With More Columbia Sockeye Than Forecasted Back, Fisheries May Open

Yesterday’s doubling of the sockeye forecast has Washington fishery managers mulling openers on portions of the Columbia River, a “good thing” in a year when angling for the stock was scheduled to stay closed due to a low return.

TYLER FLETCHER SHOWS OFF A PAIR OF SOCKEYE CAUGHT AT WELLS DAM DURING 2014’S FISHERY. (YO-ZURI PHOTO CONTEST)

More definitive details are expected from WDFW tomorrow, but the run has now surpassed the preseason prediction of 99,000.

Thanks to five straight 10,000-plus-fish days, the running tally sits at just under 104,000, with 209,000 red salmon now expected back to the Okanogan/Okanagan River, Wenatchee River, Central Idaho, Deschutes and Yakima.

The lion’s share is likely bound for the Canadian side of the transnational river, and while nothing is set in stone, it’s possible that we could see fisheries from the Brewster and Wells Pools on downstream in the Columbia.

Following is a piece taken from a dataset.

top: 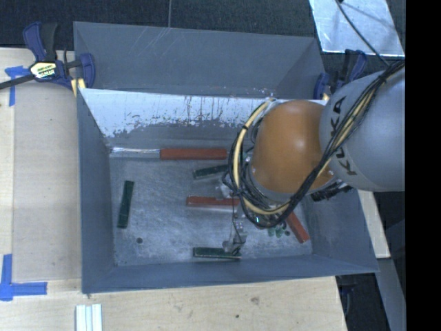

Two sets of five-day-a-week tribal fisheries in the eastern Columbia Gorge pools began last week.

As for whether the popular Lake Wenatchee fishery opens, that is most dependent on passage at Tumwater Dam, where sockeye returns typically peak in mid-July, depending on water temperatures.

Keep an eye on WDFW’s emergency rule-change notices page for the official word.